Since TLR7 was most highly expressed in pDCs and DCs, we first chose to assess the role of TLR7 in CD11c⁺ populations; the CD11-Cre bacterial artificial chromosome–transgenic (BAC-transgenic) allele is the best available tool to target these 2 populations (50). In addition to cDC and pDC, CD11c-Cre deletes genes in a subset of plasmablasts as well as in ABCs, which express CD11c (51–53). We generated CD11c-Cre^+/– Tlr7^fl/fl (female) and CD11c-Cre^+/– Tlr7^fl/y (male) mice (henceforth referred to as CD11c-Tlr7^Δ) by backcrossing our floxed mice to CD11c-Cre^+/– MRL/lpr mice. We performed intracellular flow cytometry on splenocytes from prediseased, 8-week-old MRL/lpr mice, which demonstrated near complete deletion of TLR7 in cDCs and pDCs (with only 4% and 3% of cells retaining TLR7 expression, respectively). We also observed a reduction of TLR7 in the ABCs (although baseline expression of TLR7 in the ABCs was low, as expected in younger mice). TLR7 expression in the CD11c^– B cell population was minimally affected. Plasmablasts express little if any TLR7, and its expression was unaffected in Cre⁺ mice (Figure 1C).

CD11c⁺ cell–specific TLR7 does not affect clinical parameters of SLE pathogenesis in MRL/lpr mice.

Because female MRL/lpr mice have accelerated disease (54), we aged CD11c-Tlr7^Δ female mice for 19 weeks and their male littermates for 22 weeks and then evaluated disease, immune activation, and serum autoantibodies.
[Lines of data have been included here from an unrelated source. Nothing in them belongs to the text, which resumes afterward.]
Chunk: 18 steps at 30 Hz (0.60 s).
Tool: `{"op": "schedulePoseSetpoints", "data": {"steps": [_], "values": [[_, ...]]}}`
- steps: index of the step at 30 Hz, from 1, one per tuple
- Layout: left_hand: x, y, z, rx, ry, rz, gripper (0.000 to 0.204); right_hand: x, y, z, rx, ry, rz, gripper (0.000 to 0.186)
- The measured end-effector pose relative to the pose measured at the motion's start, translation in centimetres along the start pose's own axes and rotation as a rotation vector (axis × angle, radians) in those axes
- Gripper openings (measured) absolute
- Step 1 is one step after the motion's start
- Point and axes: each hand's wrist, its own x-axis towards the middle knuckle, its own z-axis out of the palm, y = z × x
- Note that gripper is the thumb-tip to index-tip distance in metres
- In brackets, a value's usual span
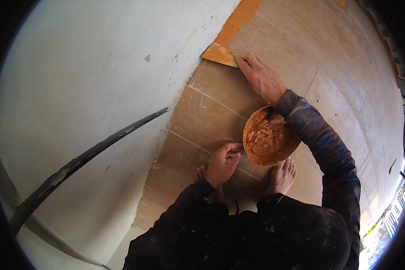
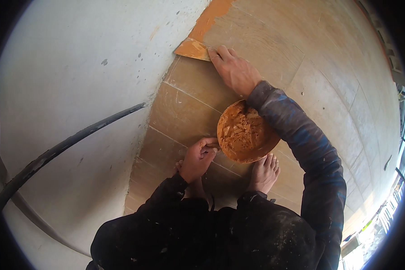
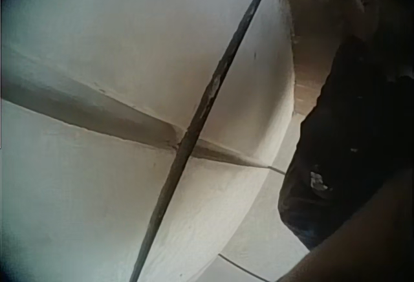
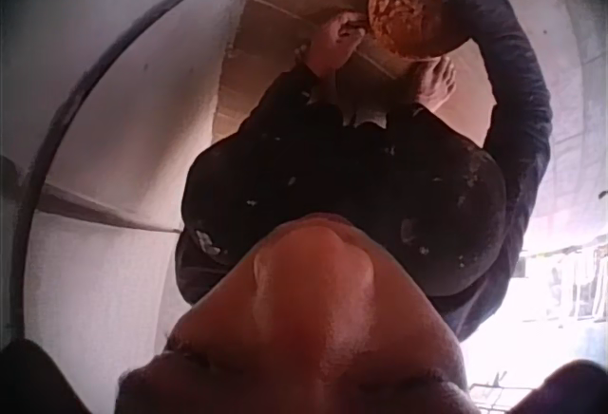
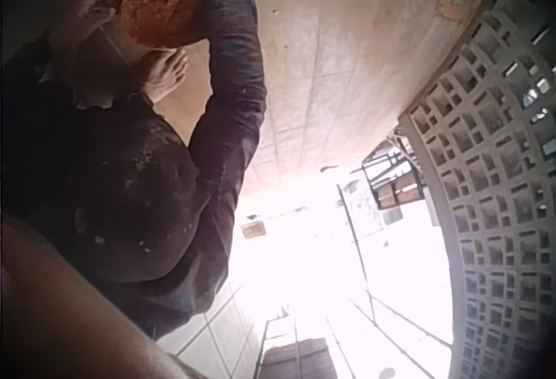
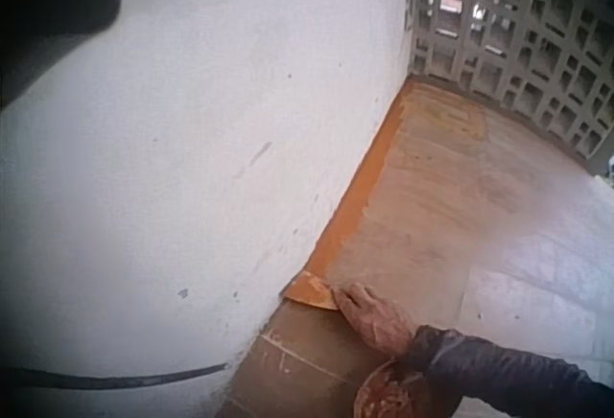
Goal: The person applies grout to the joint between a wall and floor tiles using a putty knife, taking the material from a small container.
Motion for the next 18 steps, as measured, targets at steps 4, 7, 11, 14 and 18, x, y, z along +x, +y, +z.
{"op": "schedulePoseSetpoints", "data": {"steps": [4, 7, 11, 14, 18], "values": [[-0.1, -0.6, -0.1, 0.005, 0.012, 0.002, 0.032, -0.5, -1.6, 0.3, 0.050, -0.032, -0.070, 0.049], [0.0, -0.2, -0.1, 0.027, 0.000, 0.004, 0.032, -0.9, -2.3, 0.3, 0.055, -0.088, -0.123, 0.054], [0.1, 0.0, -0.1, 0.022, 0.004, 0.009, 0.033, -0.8, -2.5, 0.8, 0.096, -0.173, -0.220, 0.058], [0.0, -0.1, -0.2, 0.038, 0.012, 0.013, 0.034, -0.7, -1.8, -0.3, 0.262, -0.190, -0.230, 0.057], [-0.1, -0.2, -0.1, 0.029, 0.013, 0.010, 0.034, -0.9, -0.1, 0.0, 0.211, -0.076, -0.135, 0.056]]}}
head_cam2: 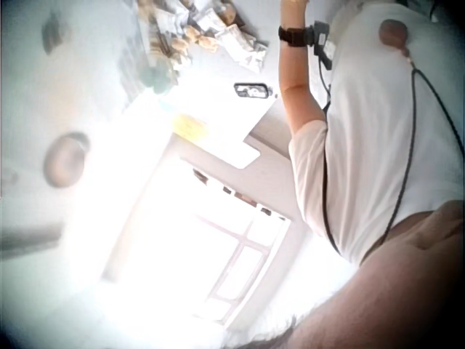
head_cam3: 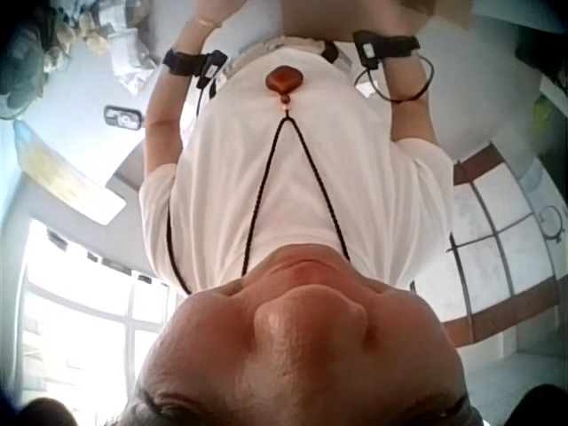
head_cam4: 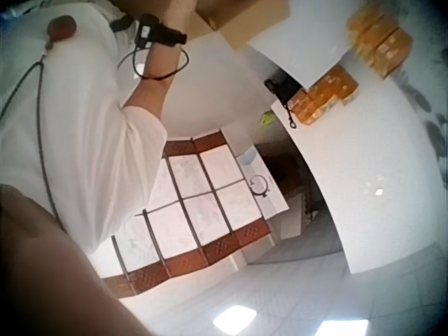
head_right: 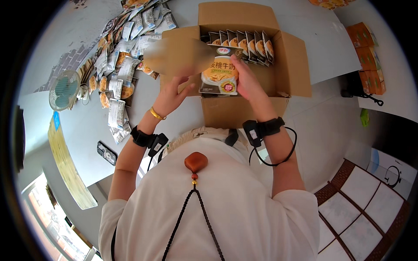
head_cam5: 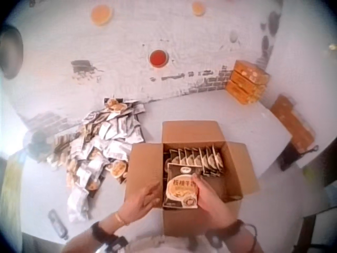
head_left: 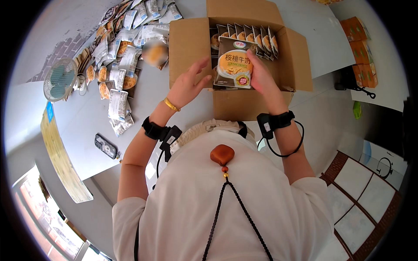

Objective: The person packs small, individually wrapped food packets into a cardboard box. They pick up packets from a large pile on the table and arrange them neatly in rows inside the box. After filling the box, they close the flaps and move the box to a stack of other boxes.

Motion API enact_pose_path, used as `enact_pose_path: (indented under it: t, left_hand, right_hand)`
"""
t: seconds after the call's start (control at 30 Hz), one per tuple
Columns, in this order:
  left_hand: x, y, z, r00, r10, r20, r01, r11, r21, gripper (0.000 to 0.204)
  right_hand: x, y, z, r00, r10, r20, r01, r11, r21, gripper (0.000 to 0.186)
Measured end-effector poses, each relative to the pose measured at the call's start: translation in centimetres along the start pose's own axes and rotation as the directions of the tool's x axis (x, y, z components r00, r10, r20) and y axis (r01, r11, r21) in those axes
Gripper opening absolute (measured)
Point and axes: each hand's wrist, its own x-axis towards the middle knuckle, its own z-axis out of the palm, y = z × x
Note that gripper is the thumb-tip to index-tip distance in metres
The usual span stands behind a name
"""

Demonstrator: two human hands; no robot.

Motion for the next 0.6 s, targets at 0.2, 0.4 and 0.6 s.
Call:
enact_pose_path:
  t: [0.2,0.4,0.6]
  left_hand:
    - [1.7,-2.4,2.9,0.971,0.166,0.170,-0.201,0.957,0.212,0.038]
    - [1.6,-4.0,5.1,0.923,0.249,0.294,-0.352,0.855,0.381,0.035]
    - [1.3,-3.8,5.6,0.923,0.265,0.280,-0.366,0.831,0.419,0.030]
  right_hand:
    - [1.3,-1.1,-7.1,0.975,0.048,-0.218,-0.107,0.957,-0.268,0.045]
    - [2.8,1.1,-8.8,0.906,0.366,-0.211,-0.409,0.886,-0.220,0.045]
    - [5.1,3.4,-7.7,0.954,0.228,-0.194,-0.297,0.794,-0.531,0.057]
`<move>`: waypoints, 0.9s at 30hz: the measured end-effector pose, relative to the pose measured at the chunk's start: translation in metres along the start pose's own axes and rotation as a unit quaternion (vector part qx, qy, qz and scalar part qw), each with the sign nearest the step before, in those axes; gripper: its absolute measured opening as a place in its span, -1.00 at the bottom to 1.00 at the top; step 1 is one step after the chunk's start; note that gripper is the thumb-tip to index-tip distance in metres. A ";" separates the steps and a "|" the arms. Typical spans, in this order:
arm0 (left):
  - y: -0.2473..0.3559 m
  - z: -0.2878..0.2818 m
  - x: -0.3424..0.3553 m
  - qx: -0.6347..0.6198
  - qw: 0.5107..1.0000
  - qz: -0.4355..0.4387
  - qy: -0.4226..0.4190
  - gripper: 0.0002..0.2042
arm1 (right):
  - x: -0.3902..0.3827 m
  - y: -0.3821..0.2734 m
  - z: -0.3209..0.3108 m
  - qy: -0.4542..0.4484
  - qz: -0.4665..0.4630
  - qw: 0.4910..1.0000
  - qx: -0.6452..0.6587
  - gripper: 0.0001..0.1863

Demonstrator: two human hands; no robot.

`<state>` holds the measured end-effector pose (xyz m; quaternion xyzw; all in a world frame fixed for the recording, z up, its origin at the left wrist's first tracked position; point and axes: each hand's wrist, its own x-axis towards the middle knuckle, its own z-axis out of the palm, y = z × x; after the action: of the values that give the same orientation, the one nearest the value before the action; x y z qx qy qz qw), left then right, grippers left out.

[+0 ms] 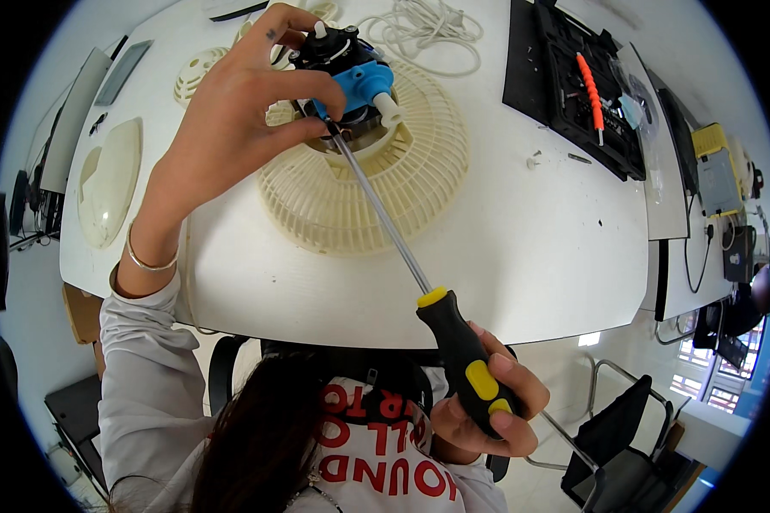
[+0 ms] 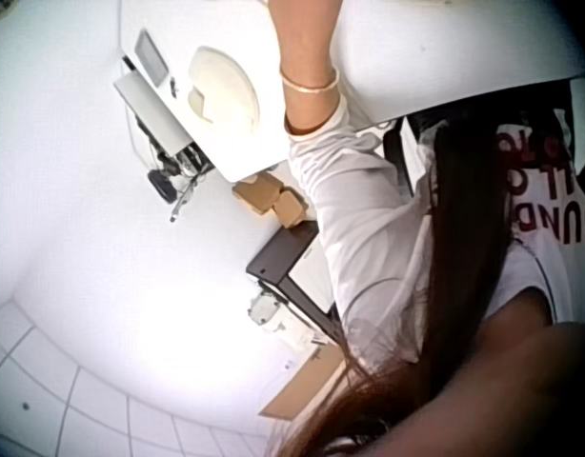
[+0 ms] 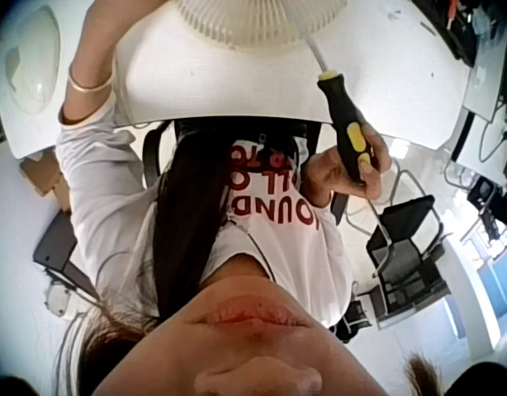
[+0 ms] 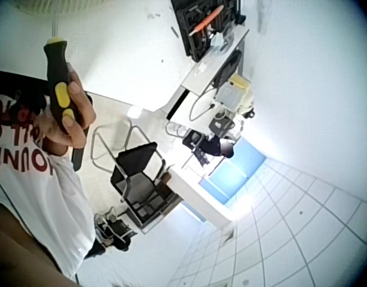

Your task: The person disassembles a small white fan, removes the motor housing, and uses a screwdriver to adjust internal components. They then reassemble the fan by placing the motor back into the housing and securing the casing.

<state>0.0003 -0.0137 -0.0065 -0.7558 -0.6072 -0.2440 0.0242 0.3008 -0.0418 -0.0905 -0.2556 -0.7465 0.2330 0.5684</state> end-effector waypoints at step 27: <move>-0.004 0.003 0.007 -0.019 0.999 0.049 0.003 -0.80 | 0.005 -0.012 -0.010 -0.116 -0.028 0.982 0.145 -0.45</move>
<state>-0.0012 -0.0053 -0.0068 -0.7841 -0.5648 -0.2563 0.0232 0.3074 -0.0465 -0.0769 -0.1207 -0.7725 0.3514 0.5150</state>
In this experimental cohort of aged mice, deletion was still specific and complete in the DC subsets, but there was residual TLR7 expression in the ABCs, indicating some level of Cre escape in this population after disease onset (Supplemental Figure 1; supplemental material available online with this article; https://doi.org/10.1172/jci.insight.172219DS1). TLR7-driven anti-RNA and anti-Sm autoantibodies were reduced in sera of CD11c-Tlr7^Δ mice, but TLR9-driven anti-nucleosome autoantibodies were unaffected (Figure 2A and Supplemental Table 1). Since the CD11c-Cre targets ABCs (Figure 1C), which are TLR7 driven and enriched for autoantibody, the selective loss of RNA-associated autoantibodies in a subset of Cre⁺ mice is possibly due to the targeting of TLR7 in these B cells (52, 55). CD11c-Tlr7^Δ mice exhibited no improvement in any clinical disease parameters — including spleen and lymph node weight, proteinuria, dermatitis, glomerulonephritis, or interstitial nephritis — compared with Cre^– controls (Figure 2, B and C). Within the spleen, there were no alterations other than an increase in the proportion of total CD4⁺ T cells in CD11c-Tlr7^Δ mice (Supplemental Table 2). Analysis of mice separated by sex also revealed no differences in any disease parameters (Supplemental Figure 2 and Supplemental Table 3).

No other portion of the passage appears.